More than the K-12 program, I’m looking forward to the proposed Edcom2 which would give us opportunity to review the orientation of Philippine education. The market-driven character of the country’s higher education is a major weakness which should be rectified. We are actually supplying the manpower needs of other nations and big foreign corporations which are based here instead of addressing the specific requirements of the local economy. Our education, designed by the Americans and their little brown brothers in the academe, caters to the needs of other countries which prevents it from being a significant factor in jumpstarting an innovative economy.
Global competitiveness is worshipped as if it’s the end goal of human civilization. The collateral damage in this myopic drive to numeric excellence is the human, social, and behavioral sciences which have to fight literally for survival in the academe. Profit, output, job matching, industry requirement – the social sciences must adhere to these new indicators of relevance in order to remain in the university. The rise of corporate values in the academe should not distract the social sciences from tackling issues that concern the welfare of the ordinary citizens, including topics that challenge the supremacy of corporate and elitist thinking in our opinion-making institutions.
I hope the conference will also lead to the critical evaluation of our scholarship practices and research methodologies. While objectivity is the standard, it shouldn’t lead to the presentation of a research subject in isolation to the larger social environment. Our empirical researches should be linked to broader studies about the political and social structures of society. I raised this point because sometimes our extreme fascination with our subject, in particular our obsession to document, analyze, and categorize the poor, the queer, and the marginalized may prevent us from relating their experiences to the other social forces which are crucial in determining the roots of the issues we are studying.
For example, the problem with the official reports on poverty which legislators and the Executive use in the drafting of programs is that they don’t tackle the principal role of neoliberalism, the dominant dogma in the Western world today, in explaining the continuing backwardness of the Philippines. Unfortunately, there are poverty studies that reproduce the ideological categories that sustain the discrimination and further marginalization of the poor. They view the poor as passive victims who merely require charity from the non-poor and token assistance interventions from government agencies. But the poor as an organized bloc struggling for bold reforms in governance? They are often treated as a national security concern.

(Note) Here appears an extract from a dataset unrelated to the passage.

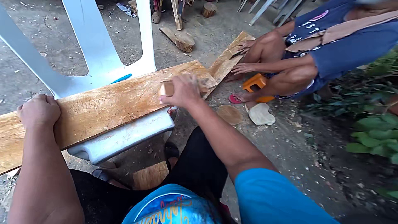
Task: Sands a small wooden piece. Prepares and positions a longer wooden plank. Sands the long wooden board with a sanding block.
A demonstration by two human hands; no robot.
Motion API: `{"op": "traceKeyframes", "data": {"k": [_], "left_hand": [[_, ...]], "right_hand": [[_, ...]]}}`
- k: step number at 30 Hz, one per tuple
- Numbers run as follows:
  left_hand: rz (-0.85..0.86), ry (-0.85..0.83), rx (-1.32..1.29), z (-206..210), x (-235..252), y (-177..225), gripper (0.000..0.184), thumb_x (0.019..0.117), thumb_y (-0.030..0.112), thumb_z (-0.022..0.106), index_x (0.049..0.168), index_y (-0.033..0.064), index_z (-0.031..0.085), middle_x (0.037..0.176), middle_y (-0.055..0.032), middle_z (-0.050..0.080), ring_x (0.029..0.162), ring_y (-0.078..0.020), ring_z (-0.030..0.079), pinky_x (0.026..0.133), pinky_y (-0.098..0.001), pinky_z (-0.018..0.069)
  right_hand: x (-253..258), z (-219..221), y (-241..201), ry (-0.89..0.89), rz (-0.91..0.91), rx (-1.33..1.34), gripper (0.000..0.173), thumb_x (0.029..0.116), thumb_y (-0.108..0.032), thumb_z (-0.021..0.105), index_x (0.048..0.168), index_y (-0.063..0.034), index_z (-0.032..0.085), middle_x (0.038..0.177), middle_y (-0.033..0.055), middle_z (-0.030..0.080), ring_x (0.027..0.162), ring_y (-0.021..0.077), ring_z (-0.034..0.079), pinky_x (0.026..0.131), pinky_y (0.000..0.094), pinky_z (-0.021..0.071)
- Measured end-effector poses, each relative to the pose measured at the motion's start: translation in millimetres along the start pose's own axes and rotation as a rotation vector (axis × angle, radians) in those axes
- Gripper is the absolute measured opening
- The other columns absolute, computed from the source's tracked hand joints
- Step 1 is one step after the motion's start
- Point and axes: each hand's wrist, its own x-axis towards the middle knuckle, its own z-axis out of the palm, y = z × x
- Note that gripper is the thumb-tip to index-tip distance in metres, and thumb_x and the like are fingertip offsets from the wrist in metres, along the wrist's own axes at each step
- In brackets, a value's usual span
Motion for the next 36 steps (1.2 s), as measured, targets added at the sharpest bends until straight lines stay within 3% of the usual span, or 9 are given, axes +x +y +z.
{"op": "traceKeyframes", "data": {"k": [4, 7, 12, 17, 20, 24, 31, 33, 36], "left_hand": [[0.047, 0.034, 0.002, 9, 11, -17, 0.060, 0.1112, 0.038, 0.026, 0.115, -0.0114, 0.059, 0.118, -0.0413, 0.061, 0.121, -0.0600, 0.055, 0.103, -0.0799, 0.0305], [0.042, 0.033, -0.005, 13, 17, -27, 0.063, 0.1109, 0.042, 0.024, 0.118, -0.0105, 0.059, 0.119, -0.0414, 0.060, 0.120, -0.0601, 0.055, 0.099, -0.0802, 0.0340], [0.016, -0.020, -0.083, 4, 8, -13, 0.057, 0.1133, 0.035, 0.027, 0.121, -0.0138, 0.056, 0.122, -0.0443, 0.057, 0.121, -0.0609, 0.054, 0.097, -0.0779, 0.0384], [0.035, 0.025, -0.030, 12, 12, -20, 0.061, 0.1119, 0.039, 0.025, 0.119, -0.0118, 0.058, 0.119, -0.0431, 0.060, 0.120, -0.0610, 0.054, 0.100, -0.0800, 0.0343], [0.051, 0.037, -0.036, 9, 11, -15, 0.058, 0.1118, 0.036, 0.027, 0.112, -0.0122, 0.059, 0.113, -0.0421, 0.062, 0.118, -0.0598, 0.056, 0.104, -0.0789, 0.0304], [0.015, -0.005, -0.010, -2, -2, 4, 0.054, 0.1126, 0.031, 0.028, 0.117, -0.0133, 0.059, 0.118, -0.0429, 0.061, 0.122, -0.0595, 0.055, 0.107, -0.0770, 0.0297], [0.017, 0.038, -0.006, 11, 7, -16, 0.054, 0.1114, 0.036, 0.030, 0.112, -0.0078, 0.062, 0.113, -0.0382, 0.064, 0.115, -0.0576, 0.059, 0.100, -0.0786, 0.0349], [0.026, 0.031, -0.007, 11, 9, -20, 0.056, 0.1117, 0.038, 0.029, 0.113, -0.0075, 0.062, 0.112, -0.0385, 0.064, 0.115, -0.0577, 0.059, 0.099, -0.0785, 0.0353], [0.025, -0.003, 0.004, 5, 3, -14, 0.057, 0.1123, 0.038, 0.028, 0.117, -0.0095, 0.061, 0.116, -0.0401, 0.062, 0.119, -0.0582, 0.056, 0.102, -0.0765, 0.0345]], "right_hand": [[-7, 19, -165, 0.043, -0.427, 0.171, 0.087, 0.0717, -0.086, 0.064, 0.114, -0.0100, 0.073, 0.112, 0.0098, 0.072, 0.112, 0.0299, 0.065, 0.103, 0.0567, 0.0436], [-5, 13, -213, -0.117, -0.579, 0.227, 0.080, 0.0782, -0.079, 0.065, 0.126, -0.0145, 0.070, 0.124, 0.0058, 0.068, 0.120, 0.0254, 0.060, 0.107, 0.0512, 0.0396], [-9, -3, -101, -0.012, -0.427, 0.193, 0.073, 0.0781, -0.068, 0.074, 0.119, -0.0076, 0.073, 0.119, 0.0124, 0.072, 0.118, 0.0308, 0.065, 0.107, 0.0546, 0.0429], [6, -4, 73, 0.016, 0.021, -0.037, 0.092, 0.0796, -0.081, 0.062, 0.125, -0.0011, 0.067, 0.127, 0.0221, 0.067, 0.123, 0.0408, 0.062, 0.106, 0.0656, 0.0401], [17, -9, 111, -0.044, 0.231, -0.092, 0.097, 0.0806, -0.083, 0.058, 0.131, 0.0004, 0.062, 0.136, 0.0237, 0.062, 0.131, 0.0427, 0.056, 0.109, 0.0675, 0.0359], [18, -5, 46, -0.030, 0.115, -0.031, 0.097, 0.0775, -0.082, 0.063, 0.125, 0.0026, 0.065, 0.129, 0.0245, 0.065, 0.126, 0.0427, 0.059, 0.109, 0.0661, 0.0372], [5, 16, -196, -0.106, -0.521, 0.213, 0.084, 0.0767, -0.083, 0.064, 0.122, -0.0117, 0.070, 0.119, 0.0084, 0.070, 0.117, 0.0280, 0.062, 0.105, 0.0539, 0.0412], [7, 10, -210, -0.213, -0.565, 0.231, 0.080, 0.0823, -0.077, 0.064, 0.129, -0.0128, 0.066, 0.128, 0.0072, 0.066, 0.126, 0.0266, 0.057, 0.111, 0.0532, 0.0372], [5, 7, -158, -0.079, -0.482, 0.244, 0.072, 0.0807, -0.069, 0.073, 0.121, -0.0095, 0.071, 0.119, 0.0101, 0.070, 0.118, 0.0292, 0.062, 0.105, 0.0527, 0.0425]]}}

The theme of the conference, “Promoting the Behavioral Sciences: Synergy in Action”, essentially captures the appropriate framework in pursuing our academic work. Not all theoretical studies have practical value but they must be relevant and integrated to the everyday lives of the people in our community. The academe must not insulate itself from the real world; it must aim to change the world.
The most intelligent students in the UP System are enrolled in UP Manila.??????
how presuming!!
Anti
February 27th, 2012
What a silly comment (up there). I enjoyed reading this, Mong. It’s a concise and relevant summary of general problems plaguing the field, even before one enters it.
We really need to be more conscious of the historic and maybe innately Western orientation of these sciences (psych, socio, anthro). Most of the time, we use ‘their’ tools and models to try to diagnose and sometimes solve ‘our’ most pressing problems. I wonder if a Filipino social scientist can ever break free from these limitations.